Problem requirements ::
Your answer must be the data repeated exactly, with no pictures in it.
··· Dataset section ···
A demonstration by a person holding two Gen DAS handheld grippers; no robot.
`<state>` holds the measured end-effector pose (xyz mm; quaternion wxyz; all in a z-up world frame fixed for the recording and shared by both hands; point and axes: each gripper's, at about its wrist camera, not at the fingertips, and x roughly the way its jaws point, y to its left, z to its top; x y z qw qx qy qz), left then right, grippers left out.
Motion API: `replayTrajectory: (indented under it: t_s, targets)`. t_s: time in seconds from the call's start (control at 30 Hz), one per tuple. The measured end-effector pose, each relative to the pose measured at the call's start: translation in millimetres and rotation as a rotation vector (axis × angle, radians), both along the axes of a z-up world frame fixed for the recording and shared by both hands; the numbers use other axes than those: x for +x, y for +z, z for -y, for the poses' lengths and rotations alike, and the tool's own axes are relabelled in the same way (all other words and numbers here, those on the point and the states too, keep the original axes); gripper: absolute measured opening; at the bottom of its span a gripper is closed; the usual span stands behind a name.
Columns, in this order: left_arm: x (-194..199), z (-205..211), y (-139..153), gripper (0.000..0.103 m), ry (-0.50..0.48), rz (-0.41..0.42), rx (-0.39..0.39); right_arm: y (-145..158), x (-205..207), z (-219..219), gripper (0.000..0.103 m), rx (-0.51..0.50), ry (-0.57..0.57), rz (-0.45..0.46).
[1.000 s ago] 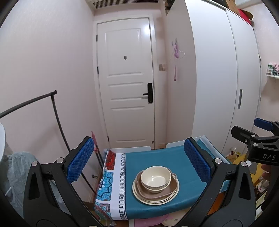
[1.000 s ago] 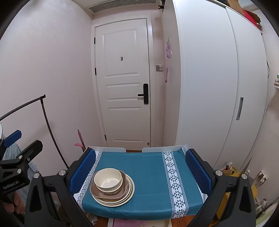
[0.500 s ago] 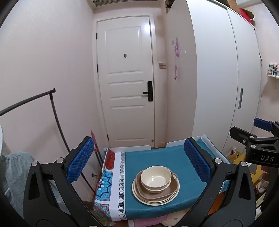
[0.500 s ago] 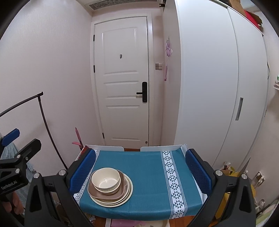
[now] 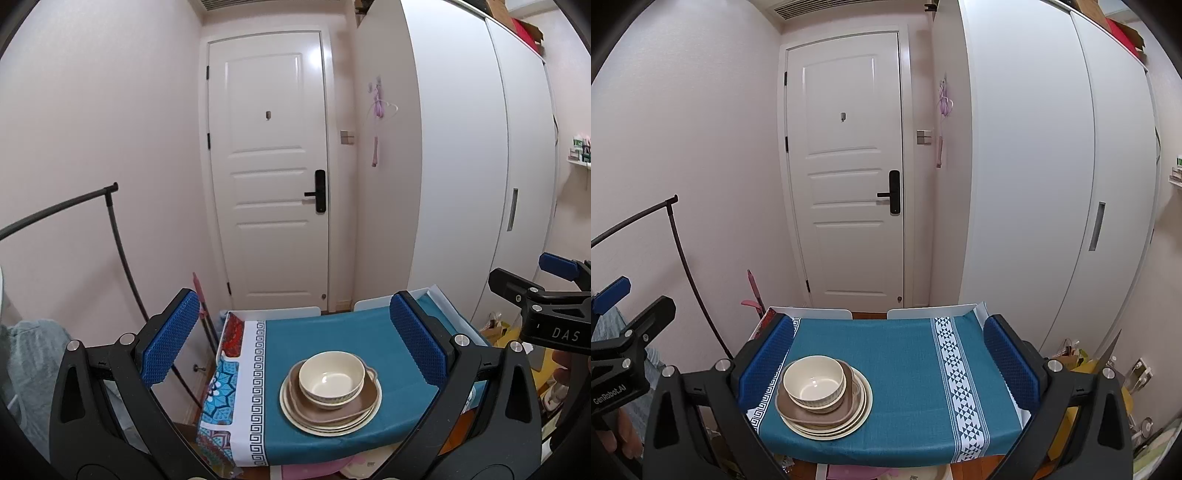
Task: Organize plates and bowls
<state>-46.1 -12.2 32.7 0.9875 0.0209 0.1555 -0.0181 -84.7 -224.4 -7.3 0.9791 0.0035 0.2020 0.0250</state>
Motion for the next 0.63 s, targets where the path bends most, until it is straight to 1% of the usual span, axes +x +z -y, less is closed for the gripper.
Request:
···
Result for this exercise ::
A demonstration by a person holding two Gen DAS handheld grippers; no robot.
`<state>` holds the measured end-effector pose (xyz mm; quaternion wxyz; all in a z-up world frame fixed for the recording and shared by both hands; point and axes: each gripper's, at about its wrist camera, not at the fingertips, and x roughly the way its jaws point, y to its left, z to its top; x y z qw qx qy qz), left then right, grippers left out.
Motion API: `replayTrajectory: (indented under it: t_s, targets)`. t_s: time in seconds from the call's start (control at 30 Hz), one per tuple. The measured end-effector pose, each relative to the pose measured at the call's start: translation in millimetres and rotation as a rotation vector (axis × angle, radians), both along the axes of a z-up world frame fixed for the recording and shared by both hands; the numbers use other axes than those: x for +x, y for +z, z for -y, for the poses' lengths and rotations alike, and the tool's own axes are relabelled in the same way (all other words and numbers here, those on the point and the states too, keep the original axes); gripper: absolute measured opening; at the bottom of its span a gripper is closed; the usual span stands behind a name.
Columns, in this order: left_arm: x (-194..199), z (-205..211), y (-139..153), gripper (0.000..0.103 m), ry (-0.50..0.48), rz (-0.41..0.42), rx (-0.39..0.39); right_arm: y (-145..158), x (-205..207), z (-219..219), gripper (0.000..0.103 m), rx (-0.51..0.50), ry (-0.57..0.57), rz (-0.45..0.46).
[1.000 s ago] 
[1.000 s ago] 
[0.500 s ago] 
[0.500 s ago] 
[now] 
Task: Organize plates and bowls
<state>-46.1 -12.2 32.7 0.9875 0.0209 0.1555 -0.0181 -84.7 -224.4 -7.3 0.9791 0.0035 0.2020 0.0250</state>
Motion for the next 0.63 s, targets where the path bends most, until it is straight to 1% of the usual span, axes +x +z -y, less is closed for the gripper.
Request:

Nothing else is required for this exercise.